6. SupervisedRULPdMExperiment
-----------------------------
**Goal**: Predict Remaining Useful Life (RUL) as a continuous regression task.

* **Data Dependencies**: Requires ``anomaly_labels`` (which in this context act as historic RUL labels) and ``target_labels`` (ground truth RUL for evaluation). Checks for ``is_failure`` flags to identify run-to-failure scenarios.
* **Execution Flow**:
  
  * Fits using labels (like Supervised).
  * During prediction, it extracts the predictions and **bypasses** the standard episode-splitting logic, grouping entire scenarios together.
  * Uses ``rul_evaluate`` for evaluation (which calculates regression metrics like MAE/RMSE) instead of classification/AUC metrics.

* **Structural Uniqueness**: Replaces the evaluation engine and bypasses episode splitting, tracking run-to-failure (``rtf``) metadata for plotting and metrics.

7. Supervised_SA_PdMExperiment
------------------------------
**Goal**: Frame predictive maintenance as a Survival Analysis problem.

* **Data Dependencies**: Same as RUL, requires target labels and run-to-failure metadata.
* **Execution Flow**:
  
  * Fits models with labels.
  * Generates survival predictions.
  * **Crucially**, it calls ``thresholder.fit()`` *after* generating all target predictions, essentially using the target set (or a validation set) to learn a mapping from survival scores to RUL predictions.
  * Uses ``surv_evaluate`` for computing concordance and other survival metrics.

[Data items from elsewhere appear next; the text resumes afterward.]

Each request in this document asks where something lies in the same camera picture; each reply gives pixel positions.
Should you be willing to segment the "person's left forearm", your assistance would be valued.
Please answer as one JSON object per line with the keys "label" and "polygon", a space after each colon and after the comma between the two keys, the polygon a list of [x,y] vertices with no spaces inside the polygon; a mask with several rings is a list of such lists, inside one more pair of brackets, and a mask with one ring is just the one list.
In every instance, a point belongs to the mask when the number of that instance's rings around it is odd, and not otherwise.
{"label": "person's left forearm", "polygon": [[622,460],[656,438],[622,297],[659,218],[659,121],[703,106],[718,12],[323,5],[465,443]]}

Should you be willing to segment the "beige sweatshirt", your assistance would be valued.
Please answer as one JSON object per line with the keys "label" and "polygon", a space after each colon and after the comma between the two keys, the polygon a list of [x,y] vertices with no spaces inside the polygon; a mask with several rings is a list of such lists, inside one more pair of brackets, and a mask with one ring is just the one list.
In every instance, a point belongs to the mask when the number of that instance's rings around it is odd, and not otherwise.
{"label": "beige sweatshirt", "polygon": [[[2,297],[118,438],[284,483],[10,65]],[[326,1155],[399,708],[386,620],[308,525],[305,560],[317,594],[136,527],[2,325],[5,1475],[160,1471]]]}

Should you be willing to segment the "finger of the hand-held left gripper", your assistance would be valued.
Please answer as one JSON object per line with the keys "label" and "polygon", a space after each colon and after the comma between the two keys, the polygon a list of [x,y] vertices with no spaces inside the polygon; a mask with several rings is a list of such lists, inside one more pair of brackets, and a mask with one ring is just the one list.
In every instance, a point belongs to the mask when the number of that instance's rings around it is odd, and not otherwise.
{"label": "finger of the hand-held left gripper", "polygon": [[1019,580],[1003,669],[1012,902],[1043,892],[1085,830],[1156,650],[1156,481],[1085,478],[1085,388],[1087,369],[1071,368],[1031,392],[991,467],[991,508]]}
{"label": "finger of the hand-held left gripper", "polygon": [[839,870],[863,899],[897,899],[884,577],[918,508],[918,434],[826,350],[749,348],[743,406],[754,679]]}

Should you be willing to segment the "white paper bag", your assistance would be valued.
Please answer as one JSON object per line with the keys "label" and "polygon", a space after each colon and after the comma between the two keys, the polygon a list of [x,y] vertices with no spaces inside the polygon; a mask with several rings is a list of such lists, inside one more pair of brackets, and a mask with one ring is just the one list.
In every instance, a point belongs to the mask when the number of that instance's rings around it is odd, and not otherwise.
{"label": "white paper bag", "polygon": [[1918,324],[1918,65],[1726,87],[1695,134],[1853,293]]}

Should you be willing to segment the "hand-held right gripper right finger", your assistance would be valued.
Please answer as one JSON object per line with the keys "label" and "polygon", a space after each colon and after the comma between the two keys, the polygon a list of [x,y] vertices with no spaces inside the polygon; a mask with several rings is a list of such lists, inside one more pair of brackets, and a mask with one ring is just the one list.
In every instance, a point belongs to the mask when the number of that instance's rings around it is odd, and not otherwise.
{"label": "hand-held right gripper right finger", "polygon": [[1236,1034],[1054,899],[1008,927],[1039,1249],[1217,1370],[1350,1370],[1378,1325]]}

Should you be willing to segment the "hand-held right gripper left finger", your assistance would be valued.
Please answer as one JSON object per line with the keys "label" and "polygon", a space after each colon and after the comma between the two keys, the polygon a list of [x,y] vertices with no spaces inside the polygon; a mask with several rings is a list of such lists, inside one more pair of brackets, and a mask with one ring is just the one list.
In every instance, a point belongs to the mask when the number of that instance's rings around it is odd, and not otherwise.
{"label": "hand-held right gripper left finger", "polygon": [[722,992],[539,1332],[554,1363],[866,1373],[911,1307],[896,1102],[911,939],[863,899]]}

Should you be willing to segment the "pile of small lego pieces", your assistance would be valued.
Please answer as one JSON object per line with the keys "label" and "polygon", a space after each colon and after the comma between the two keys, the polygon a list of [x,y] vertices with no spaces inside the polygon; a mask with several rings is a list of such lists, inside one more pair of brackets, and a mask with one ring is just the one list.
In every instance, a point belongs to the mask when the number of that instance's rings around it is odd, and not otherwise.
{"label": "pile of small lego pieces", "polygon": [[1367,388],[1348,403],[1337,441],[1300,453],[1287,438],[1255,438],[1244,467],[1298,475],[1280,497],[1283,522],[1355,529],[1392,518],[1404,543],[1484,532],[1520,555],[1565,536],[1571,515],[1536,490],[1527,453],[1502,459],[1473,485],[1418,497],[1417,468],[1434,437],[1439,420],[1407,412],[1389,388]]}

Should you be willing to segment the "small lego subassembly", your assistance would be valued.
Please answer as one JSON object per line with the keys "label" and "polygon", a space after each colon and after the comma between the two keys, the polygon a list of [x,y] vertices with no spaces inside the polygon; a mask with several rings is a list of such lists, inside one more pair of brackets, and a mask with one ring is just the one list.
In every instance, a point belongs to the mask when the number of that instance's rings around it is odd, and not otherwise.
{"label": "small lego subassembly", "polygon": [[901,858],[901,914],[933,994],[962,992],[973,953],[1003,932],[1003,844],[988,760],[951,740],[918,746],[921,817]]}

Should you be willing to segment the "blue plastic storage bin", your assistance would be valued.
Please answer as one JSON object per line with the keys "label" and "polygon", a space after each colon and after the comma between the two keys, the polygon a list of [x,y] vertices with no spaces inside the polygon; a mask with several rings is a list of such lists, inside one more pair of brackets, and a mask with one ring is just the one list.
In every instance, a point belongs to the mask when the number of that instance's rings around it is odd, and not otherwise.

* **Structural Uniqueness**: The thresholder is fitted *post-prediction* on the aggregated target scores, unlike anomaly detection where thresholding is often determined per-episode or inferred statically. Evaluates using a completely different mathematical domain (survival metrics).

Conclusion on Modularity
------------------------
Pushing the entire execution loop into ``PdMExperiment`` is practically impossible because:

1. **Loop Paradigms**: ``Incremental`` uses row-by-row streaming simulation, ``AutoProfile`` slices dataframes on the fly, while the rest process full batches.
2. **Fitting Timings**: ``Unsupervised`` never fits, ``Semi-Supervised`` fits globally at the start, ``AutoProfile`` fits inside the target loop, and ``Survival Analysis`` fits the thresholder at the very end.
3. **Data Signatures**: Supervised flavors require passing labels to ``fit()``; others do not.
4. **Evaluation Routines**: Flavors branch into standard AUC evaluation, RUL evaluation, or Survival evaluation, with different data formatting requirements.